§ **EXERCISE OBJECTIVE**: Please set down the whole listing again, precisely.

§ **INPUT RECORDS**:
<<<<
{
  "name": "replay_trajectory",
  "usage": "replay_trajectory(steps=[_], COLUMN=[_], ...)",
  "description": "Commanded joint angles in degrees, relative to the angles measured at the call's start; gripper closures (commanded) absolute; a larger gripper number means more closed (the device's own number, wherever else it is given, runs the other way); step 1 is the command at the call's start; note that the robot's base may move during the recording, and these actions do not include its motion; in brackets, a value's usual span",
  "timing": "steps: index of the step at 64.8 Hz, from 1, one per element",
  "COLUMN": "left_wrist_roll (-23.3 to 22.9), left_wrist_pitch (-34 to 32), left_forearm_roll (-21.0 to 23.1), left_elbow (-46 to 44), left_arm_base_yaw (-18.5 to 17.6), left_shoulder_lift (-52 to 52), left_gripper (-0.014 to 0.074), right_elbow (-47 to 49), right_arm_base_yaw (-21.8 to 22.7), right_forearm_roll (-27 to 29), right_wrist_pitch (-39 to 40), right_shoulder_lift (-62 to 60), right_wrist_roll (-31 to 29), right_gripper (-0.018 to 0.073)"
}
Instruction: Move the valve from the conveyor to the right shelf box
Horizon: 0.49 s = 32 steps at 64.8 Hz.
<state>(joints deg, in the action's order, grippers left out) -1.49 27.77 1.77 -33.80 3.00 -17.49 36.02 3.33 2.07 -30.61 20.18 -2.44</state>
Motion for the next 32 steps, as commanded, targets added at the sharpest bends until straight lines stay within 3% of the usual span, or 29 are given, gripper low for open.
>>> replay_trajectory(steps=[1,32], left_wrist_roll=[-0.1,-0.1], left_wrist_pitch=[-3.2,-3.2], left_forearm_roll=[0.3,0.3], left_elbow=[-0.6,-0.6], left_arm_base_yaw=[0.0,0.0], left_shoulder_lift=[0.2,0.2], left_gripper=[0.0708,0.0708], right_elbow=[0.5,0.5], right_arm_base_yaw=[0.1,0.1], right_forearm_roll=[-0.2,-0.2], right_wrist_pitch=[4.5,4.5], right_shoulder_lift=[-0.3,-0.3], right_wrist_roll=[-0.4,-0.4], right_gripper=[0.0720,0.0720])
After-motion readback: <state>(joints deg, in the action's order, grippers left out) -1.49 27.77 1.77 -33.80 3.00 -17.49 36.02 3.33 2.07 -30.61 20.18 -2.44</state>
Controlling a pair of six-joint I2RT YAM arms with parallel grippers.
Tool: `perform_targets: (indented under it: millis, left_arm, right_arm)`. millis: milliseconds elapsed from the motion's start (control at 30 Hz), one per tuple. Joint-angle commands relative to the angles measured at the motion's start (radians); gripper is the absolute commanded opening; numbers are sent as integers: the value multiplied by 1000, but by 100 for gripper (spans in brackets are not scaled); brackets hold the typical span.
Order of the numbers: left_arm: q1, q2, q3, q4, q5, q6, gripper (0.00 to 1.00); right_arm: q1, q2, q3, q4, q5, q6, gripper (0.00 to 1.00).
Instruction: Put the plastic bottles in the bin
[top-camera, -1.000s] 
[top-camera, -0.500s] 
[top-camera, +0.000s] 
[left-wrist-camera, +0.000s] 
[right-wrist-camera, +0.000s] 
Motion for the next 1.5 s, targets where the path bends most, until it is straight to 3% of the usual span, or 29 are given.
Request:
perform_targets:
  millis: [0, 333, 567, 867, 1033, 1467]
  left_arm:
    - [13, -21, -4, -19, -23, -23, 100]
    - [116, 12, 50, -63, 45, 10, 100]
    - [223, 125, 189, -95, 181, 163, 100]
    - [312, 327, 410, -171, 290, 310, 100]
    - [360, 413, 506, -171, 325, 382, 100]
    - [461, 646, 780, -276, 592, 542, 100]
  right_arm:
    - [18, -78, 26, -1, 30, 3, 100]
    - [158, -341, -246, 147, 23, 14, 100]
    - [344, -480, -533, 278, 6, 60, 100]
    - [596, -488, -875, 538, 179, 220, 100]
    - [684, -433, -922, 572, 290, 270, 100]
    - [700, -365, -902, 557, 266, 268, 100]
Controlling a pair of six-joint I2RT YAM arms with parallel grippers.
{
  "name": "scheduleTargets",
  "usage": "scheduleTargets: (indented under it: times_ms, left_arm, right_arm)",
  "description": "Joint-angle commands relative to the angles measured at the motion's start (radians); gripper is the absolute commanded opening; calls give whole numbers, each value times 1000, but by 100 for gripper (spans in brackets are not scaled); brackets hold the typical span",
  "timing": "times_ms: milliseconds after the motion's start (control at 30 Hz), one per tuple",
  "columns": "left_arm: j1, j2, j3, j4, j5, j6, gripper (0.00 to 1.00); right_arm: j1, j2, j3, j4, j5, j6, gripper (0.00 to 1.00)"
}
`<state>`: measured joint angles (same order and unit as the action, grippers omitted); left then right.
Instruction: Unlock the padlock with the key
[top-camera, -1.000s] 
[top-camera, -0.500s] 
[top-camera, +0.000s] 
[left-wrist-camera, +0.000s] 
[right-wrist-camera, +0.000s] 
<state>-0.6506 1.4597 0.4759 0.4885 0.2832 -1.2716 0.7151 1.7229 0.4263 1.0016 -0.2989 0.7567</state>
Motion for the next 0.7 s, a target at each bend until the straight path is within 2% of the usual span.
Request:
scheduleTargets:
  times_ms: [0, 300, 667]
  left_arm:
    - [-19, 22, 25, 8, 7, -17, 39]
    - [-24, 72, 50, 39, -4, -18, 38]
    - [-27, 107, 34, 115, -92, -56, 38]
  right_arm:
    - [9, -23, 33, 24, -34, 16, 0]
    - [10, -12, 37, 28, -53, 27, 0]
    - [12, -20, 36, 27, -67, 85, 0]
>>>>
§ **TASK SOLUTION**:
{
  "name": "replay_trajectory",
  "usage": "replay_trajectory(steps=[_], COLUMN=[_], ...)",
  "description": "Commanded joint angles in degrees, relative to the angles measured at the call's start; gripper closures (commanded) absolute; a larger gripper number means more closed (the device's own number, wherever else it is given, runs the other way); step 1 is the command at the call's start; note that the robot's base may move during the recording, and these actions do not include its motion; in brackets, a value's usual span",
  "timing": "steps: index of the step at 64.8 Hz, from 1, one per element",
  "COLUMN": "left_wrist_roll (-23.3 to 22.9), left_wrist_pitch (-34 to 32), left_forearm_roll (-21.0 to 23.1), left_elbow (-46 to 44), left_arm_base_yaw (-18.5 to 17.6), left_shoulder_lift (-52 to 52), left_gripper (-0.014 to 0.074), right_elbow (-47 to 49), right_arm_base_yaw (-21.8 to 22.7), right_forearm_roll (-27 to 29), right_wrist_pitch (-39 to 40), right_shoulder_lift (-62 to 60), right_wrist_roll (-31 to 29), right_gripper (-0.018 to 0.073)"
}
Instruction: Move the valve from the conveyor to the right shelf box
Horizon: 0.49 s = 32 steps at 64.8 Hz.
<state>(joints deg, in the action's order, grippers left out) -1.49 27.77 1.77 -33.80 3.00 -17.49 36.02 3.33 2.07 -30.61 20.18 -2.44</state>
Motion for the next 32 steps, as commanded, targets added at the sharpest bends until straight lines stay within 3% of the usual span, or 29 are given, gripper low for open.
>>> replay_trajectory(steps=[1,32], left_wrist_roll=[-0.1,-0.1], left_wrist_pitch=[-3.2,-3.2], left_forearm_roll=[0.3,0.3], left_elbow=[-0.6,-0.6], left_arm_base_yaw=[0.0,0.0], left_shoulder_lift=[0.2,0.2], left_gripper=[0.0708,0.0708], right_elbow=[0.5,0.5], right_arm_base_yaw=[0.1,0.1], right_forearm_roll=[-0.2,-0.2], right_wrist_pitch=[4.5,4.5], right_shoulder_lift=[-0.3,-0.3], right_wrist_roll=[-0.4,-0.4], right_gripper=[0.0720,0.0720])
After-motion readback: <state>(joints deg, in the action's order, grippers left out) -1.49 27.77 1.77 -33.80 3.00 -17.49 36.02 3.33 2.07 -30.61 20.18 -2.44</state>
Controlling a pair of six-joint I2RT YAM arms with parallel grippers.
Tool: `perform_targets: (indented under it: millis, left_arm, right_arm)`. millis: milliseconds elapsed from the motion's start (control at 30 Hz), one per tuple. Joint-angle commands relative to the angles measured at the motion's start (radians); gripper is the absolute commanded opening; numbers are sent as integers: the value multiplied by 1000, but by 100 for gripper (spans in brackets are not scaled); brackets hold the typical span.
Order of the numbers: left_arm: q1, q2, q3, q4, q5, q6, gripper (0.00 to 1.00); right_arm: q1, q2, q3, q4, q5, q6, gripper (0.00 to 1.00).
Instruction: Put the plastic bottles in the bin
[top-camera, -1.000s] 
[top-camera, -0.500s] 
[top-camera, +0.000s] 
[left-wrist-camera, +0.000s] 
[right-wrist-camera, +0.000s] 
Motion for the next 1.5 s, targets where the path bends most, until it is straight to 3% of the usual span, or 29 are given.
Request:
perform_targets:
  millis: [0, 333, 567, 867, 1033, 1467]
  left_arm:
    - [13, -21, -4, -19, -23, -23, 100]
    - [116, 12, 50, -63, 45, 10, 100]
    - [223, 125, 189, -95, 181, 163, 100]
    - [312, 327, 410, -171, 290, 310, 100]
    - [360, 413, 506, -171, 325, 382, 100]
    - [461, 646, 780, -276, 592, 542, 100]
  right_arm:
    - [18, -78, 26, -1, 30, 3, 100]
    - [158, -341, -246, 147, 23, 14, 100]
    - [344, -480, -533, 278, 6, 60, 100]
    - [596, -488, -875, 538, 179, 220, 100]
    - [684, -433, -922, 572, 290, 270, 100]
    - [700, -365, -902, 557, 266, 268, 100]
Controlling a pair of six-joint I2RT YAM arms with parallel grippers.
{
  "name": "scheduleTargets",
  "usage": "scheduleTargets: (indented under it: times_ms, left_arm, right_arm)",
  "description": "Joint-angle commands relative to the angles measured at the motion's start (radians); gripper is the absolute commanded opening; calls give whole numbers, each value times 1000, but by 100 for gripper (spans in brackets are not scaled); brackets hold the typical span",
  "timing": "times_ms: milliseconds after the motion's start (control at 30 Hz), one per tuple",
  "columns": "left_arm: j1, j2, j3, j4, j5, j6, gripper (0.00 to 1.00); right_arm: j1, j2, j3, j4, j5, j6, gripper (0.00 to 1.00)"
}
`<state>`: measured joint angles (same order and unit as the action, grippers omitted); left then right.
Instruction: Unlock the padlock with the key
[top-camera, -1.000s] 
[top-camera, -0.500s] 
[top-camera, +0.000s] 
[left-wrist-camera, +0.000s] 
[right-wrist-camera, +0.000s] 
<state>-0.6506 1.4597 0.4759 0.4885 0.2832 -1.2716 0.7151 1.7229 0.4263 1.0016 -0.2989 0.7567</state>
Motion for the next 0.7 s, a target at each bend until the straight path is within 2% of the usual span.
Request:
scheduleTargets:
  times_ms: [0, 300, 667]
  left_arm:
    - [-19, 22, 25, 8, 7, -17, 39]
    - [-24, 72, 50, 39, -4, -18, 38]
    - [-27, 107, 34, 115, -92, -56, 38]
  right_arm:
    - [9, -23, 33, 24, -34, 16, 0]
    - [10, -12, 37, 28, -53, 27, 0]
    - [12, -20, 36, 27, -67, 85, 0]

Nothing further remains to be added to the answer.